Gun violence is perhaps the most obvious kind of violence. Maybe it just reflects the logical end point of all the other violence in our culture.

The violence directed at LGBTQ people for example. The name-calling, taunts and social isolation that happens in child-hood.  The physical persecution and in many places still, the legal discrimination.  The violence done to people’s souls when they are indoctrinated with the idea that even God rejects them. 

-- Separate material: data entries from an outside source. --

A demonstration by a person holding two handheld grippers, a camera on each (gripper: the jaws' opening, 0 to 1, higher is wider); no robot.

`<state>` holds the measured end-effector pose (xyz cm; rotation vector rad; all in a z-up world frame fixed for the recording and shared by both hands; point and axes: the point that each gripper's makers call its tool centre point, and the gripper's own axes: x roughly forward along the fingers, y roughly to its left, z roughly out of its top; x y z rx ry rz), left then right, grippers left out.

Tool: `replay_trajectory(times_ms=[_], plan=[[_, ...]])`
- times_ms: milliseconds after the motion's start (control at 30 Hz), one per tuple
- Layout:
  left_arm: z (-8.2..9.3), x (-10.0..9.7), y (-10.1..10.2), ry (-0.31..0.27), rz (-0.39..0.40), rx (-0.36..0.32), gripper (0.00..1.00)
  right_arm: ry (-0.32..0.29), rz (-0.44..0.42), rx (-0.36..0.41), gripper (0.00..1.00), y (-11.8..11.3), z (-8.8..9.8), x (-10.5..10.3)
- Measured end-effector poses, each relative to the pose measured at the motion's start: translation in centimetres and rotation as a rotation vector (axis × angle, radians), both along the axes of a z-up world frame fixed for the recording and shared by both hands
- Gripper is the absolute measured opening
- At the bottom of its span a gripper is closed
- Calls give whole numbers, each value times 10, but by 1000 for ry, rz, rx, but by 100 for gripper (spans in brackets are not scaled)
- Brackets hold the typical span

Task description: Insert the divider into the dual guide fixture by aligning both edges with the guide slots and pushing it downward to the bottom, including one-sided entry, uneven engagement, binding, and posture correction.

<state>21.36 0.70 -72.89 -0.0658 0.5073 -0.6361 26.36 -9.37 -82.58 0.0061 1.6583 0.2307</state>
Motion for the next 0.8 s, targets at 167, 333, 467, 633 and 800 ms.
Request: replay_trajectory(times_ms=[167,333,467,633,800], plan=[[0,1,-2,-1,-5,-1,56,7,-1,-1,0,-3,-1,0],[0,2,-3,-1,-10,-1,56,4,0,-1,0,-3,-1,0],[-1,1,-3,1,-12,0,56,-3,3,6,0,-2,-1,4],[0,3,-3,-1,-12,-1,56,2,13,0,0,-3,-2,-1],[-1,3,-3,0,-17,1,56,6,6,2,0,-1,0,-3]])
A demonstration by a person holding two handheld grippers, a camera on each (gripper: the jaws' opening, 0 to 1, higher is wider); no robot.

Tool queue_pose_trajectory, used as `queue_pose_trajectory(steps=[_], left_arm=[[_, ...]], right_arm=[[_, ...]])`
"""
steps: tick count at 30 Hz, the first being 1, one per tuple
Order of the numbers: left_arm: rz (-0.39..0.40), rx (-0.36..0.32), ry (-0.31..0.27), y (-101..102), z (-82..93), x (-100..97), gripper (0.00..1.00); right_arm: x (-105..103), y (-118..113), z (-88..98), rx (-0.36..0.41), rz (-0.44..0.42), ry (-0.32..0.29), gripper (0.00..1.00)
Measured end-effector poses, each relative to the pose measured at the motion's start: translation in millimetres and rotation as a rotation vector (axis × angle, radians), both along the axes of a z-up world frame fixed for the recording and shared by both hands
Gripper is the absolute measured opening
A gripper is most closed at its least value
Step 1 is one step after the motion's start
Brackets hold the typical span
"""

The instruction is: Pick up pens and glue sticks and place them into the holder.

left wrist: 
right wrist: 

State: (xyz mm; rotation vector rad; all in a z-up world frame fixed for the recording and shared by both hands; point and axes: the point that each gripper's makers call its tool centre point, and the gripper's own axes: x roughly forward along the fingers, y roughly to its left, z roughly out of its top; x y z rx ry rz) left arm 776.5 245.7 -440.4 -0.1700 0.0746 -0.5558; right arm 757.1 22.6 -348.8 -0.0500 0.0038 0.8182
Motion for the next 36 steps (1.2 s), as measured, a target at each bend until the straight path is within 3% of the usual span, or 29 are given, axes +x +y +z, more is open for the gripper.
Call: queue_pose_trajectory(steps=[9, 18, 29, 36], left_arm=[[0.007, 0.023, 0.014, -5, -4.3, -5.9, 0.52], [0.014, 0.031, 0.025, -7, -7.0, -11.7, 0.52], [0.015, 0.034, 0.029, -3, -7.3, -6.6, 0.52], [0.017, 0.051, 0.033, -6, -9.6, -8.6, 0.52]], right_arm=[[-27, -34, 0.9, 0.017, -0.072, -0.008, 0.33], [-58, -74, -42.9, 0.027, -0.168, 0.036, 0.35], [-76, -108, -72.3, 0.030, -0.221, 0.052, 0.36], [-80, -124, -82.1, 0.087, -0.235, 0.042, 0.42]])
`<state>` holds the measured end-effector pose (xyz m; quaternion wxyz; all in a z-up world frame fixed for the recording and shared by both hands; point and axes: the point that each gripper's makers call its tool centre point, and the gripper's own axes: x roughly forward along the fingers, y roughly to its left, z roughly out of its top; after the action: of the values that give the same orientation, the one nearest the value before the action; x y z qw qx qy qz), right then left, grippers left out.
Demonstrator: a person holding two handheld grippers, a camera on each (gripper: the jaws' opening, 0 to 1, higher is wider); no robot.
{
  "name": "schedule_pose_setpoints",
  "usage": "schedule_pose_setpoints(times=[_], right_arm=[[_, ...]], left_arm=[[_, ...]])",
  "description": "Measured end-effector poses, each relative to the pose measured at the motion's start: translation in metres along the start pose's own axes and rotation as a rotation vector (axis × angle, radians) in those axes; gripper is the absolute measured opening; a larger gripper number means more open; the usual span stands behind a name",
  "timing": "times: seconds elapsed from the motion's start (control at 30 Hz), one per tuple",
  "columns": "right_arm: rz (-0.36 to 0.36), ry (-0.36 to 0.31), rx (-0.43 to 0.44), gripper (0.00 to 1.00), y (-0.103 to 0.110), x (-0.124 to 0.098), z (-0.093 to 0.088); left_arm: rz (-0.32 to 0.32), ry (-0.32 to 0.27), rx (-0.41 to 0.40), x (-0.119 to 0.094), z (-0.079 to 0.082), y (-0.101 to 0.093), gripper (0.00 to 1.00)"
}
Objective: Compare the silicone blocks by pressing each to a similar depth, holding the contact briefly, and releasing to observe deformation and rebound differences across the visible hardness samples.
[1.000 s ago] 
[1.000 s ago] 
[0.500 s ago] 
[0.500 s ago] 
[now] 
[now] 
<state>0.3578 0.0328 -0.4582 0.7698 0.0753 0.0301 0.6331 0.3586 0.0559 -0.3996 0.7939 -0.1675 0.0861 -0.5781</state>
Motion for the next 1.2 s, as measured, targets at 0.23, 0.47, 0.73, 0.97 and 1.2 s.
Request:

The less visible violence that happens in churches.  Consider the experience of Pat Long, a long-time deacon at Pullen Memorial Baptist Church.  Pullen has been Welcoming and Affirming since the early 1990’s, but Pat was a member there for years before that.  She was in a committed relationship with another woman who was also a member of that church, but no one knew.  When the other woman died,  Pat’s grief was intensified by loneliness.  She said, “No one knew that we were more than friends.  No one knew the size of the hole in my life where she had been.  This is what living with secrets does to people.”[2] 

Maybe that breaks your heart.  Maybe it makes you angry. The pulse of love and anger – both can be faithful responses. 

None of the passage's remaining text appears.